## What is required:
Whenever the string "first" turns up in a line below, that line should be copied.

## The data:
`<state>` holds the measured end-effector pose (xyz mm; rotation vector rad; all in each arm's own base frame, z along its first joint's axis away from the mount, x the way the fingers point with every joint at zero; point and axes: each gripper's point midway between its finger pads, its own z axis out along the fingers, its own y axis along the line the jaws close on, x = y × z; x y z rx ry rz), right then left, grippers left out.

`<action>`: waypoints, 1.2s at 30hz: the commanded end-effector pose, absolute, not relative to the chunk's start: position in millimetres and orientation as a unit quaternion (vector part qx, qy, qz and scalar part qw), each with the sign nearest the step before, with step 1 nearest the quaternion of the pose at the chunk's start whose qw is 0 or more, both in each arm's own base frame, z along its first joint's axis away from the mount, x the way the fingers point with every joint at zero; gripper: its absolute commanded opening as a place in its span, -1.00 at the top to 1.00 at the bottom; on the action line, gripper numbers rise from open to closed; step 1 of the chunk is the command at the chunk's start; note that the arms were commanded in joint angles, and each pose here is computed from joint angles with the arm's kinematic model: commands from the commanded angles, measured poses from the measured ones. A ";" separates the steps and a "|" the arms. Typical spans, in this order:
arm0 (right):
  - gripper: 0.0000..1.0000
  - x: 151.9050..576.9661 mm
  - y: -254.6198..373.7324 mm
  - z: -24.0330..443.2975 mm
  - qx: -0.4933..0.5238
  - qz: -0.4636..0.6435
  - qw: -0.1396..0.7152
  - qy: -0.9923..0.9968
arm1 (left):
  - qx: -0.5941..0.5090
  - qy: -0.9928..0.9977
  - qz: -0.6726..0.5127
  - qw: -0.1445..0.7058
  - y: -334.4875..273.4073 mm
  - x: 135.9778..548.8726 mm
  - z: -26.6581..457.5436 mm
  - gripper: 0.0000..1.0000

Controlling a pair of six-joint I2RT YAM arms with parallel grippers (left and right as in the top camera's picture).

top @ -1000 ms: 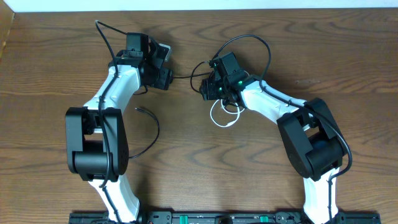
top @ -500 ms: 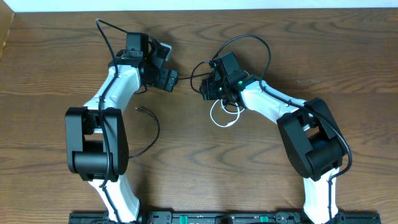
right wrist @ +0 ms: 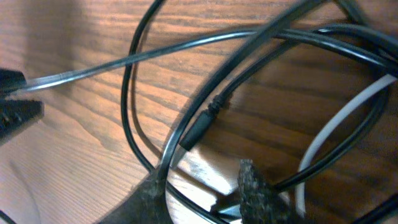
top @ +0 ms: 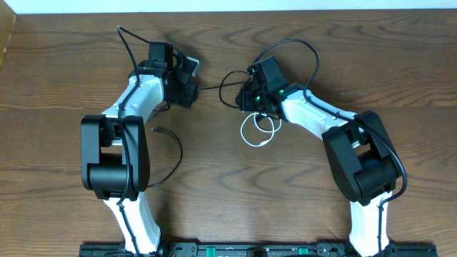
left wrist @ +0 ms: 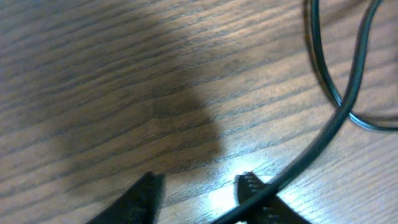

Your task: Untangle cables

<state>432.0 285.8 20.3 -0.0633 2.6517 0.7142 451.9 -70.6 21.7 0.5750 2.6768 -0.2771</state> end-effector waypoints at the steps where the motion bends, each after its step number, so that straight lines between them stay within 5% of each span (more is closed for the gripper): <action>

## Written response:
`<state>` holds the measured end-effector pose (xyz mm; rotation vector rad; all in each arm's own base frame, z along its first joint's axis away from the mount, x the way the fingers point with every joint at zero; point and axes: each gripper's point midway between its finger pads, its own z axis out along the fingers, its own y axis along the line the jaws close on, x = y × z; x y z rx ry rz), right then left, grippers left out.
`<action>`: waypoints, 1.2s at 30hz: the commanded end-effector pose, absolute, not relative to the chunk's start: position in millimetres and orientation as a unit quaternion (vector part qx, qy, qz and scalar part qw), each with the sign nearest the step before, with step 1 nearest the quaternion of the pose at the chunk's start whose qw is 0 or more, both in each arm's own base frame, z along its first joint's axis away from the mount, x the way the fingers point with every joint at zero; gripper: its absolute commanded opening as a place in its span, -1.00 at the top to 1.00 at the bottom; on the action line, gripper numbers rise from open to closed; step 1 of the chunk is the command at the chunk's start; note that the arms were commanded in joint angles, and each pose here is computed from joint angles with the arm's kinematic model: commands from the commanded angles, measured poses from the measured ones. A ";" separates the steps and a "|" the arms. Typical spans, in this order:

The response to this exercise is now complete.